True Blood - Anna Paquin & Nelsan Ellis

True Blood is the kind of show that when mentioned, can either elicit squeals or groans. Despite my love of it, it’s the kind of show I often find myself making excuses for. “I’m not really into the whole vampire thing, but at least these ones don’t sparkle.” or “It’s campy, but at least it knows it” or “I’m just a fan of Alan Ball / Alexander Skarsgard / southern accents.” Although it’s an incredibly entertaining hour of TV, you’ve got to admit it’s not always the most consistent or well-constructed show. With each passing season I find myself thinking: “Really, Alan Ball? Werewolves? What’s next…. oh, witches? Come on n- FAIRIES?!” I’m pretty sure that eventually he’s going to run out of mythical creatures and we’ll find out that Andy Bellefleur is actually a leprechaun. However after being blown away by last night’s season four premiere I’ve decided to never again be ashamed of my love of True Blood. Your favourite gap-toothed, fang-banging waitress is back and already it’s shaping up to be a bad-ass season, fairies and all.

As usual True Blood picks up where the last season left off; Sookie has just discovered that she’s half ‘fey’ and has entered the world of the fairies. All that pink sparkliness almost made me give up (she has a fairy godmother? Barf) but it  soon took a delightful turn when the fairy queen’s face rotted off and she turned into an awesomely evil harpy using enough CGI to make Peter Jackson jealous. Between that and Lafayette’s new coven leader, I’ve got enough nightmare fuel to last me a while. It simultaneously delighted and bothered me how the show always begins right where it previously ended. I admire the commitment — which works fine on an episodic basis and it’s nice to feel like you didn’t miss anything — but it doesn’t leave much room for growth or change between seasons. So kudos to Alan Ball for getting around that: minutes in fairy land are actually months in the real world and Sookie has been missing for over a year. Now Jason is a cop, Tara is batting for the other team and Bill is … a douchebag.

I’ve always been a Bill and Sookie purist who didn’t want to see her with anyone else (Eric is hot but an asshole and don’t get me started on the werewolf guy). Yet I’m kind of digging this politicking, slut-banging Vampire King Bill. At least it’s not going to be another season of him mooning around rescuing his girlfriend while sexily growling ‘Ohhhh Sookie’ all the time. Bill’s new attitude together with Eric’s new landlord status and close proximity to Sookie may be just the right conditions for him to successfully swoop in. At the very least we will probably see him with his shirt off more, which you probably didn’t think was possible.

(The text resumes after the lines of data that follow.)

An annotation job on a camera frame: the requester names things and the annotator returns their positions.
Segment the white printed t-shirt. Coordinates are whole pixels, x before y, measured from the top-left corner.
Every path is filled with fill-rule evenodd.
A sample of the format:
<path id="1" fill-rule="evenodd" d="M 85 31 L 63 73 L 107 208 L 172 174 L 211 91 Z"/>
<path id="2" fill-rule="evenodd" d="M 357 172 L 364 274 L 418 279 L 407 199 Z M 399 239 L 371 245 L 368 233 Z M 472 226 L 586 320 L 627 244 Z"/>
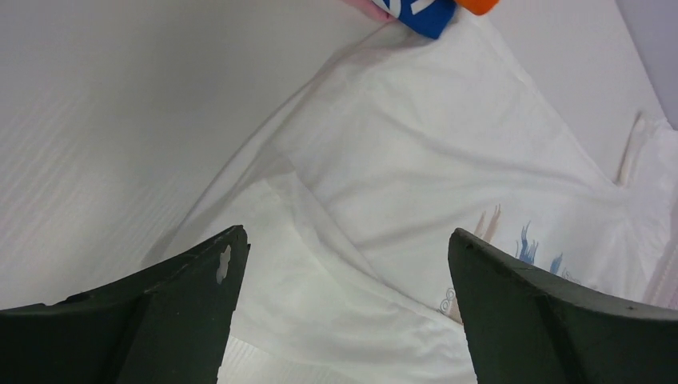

Already this season I’m more interested in the secondary character plots than usual and everyone’s got a story. Lafayette joins a coven and realizes that it’s tough to avoid all this ‘magic shit’ when it’s inside you. Arlene is convinced that her precious baby boy is in fact an evil demon. Jason is still baby-sitting his meth-head girlfriend’s hillbilly family but the ingrates start to turn on him and Jessica and sweet ol’ Hoyt are realizing that vampire-human relationships aren’t exactly a cake-walk. Or any kind of food-related walk. Come on, how hard would it be for Jessica to order him a pizza once in a while? The only plot I’m not totally buying is Sam’s weird shapeshifter supper club. Although I suppose it’s nice that he has friends to play ponies with.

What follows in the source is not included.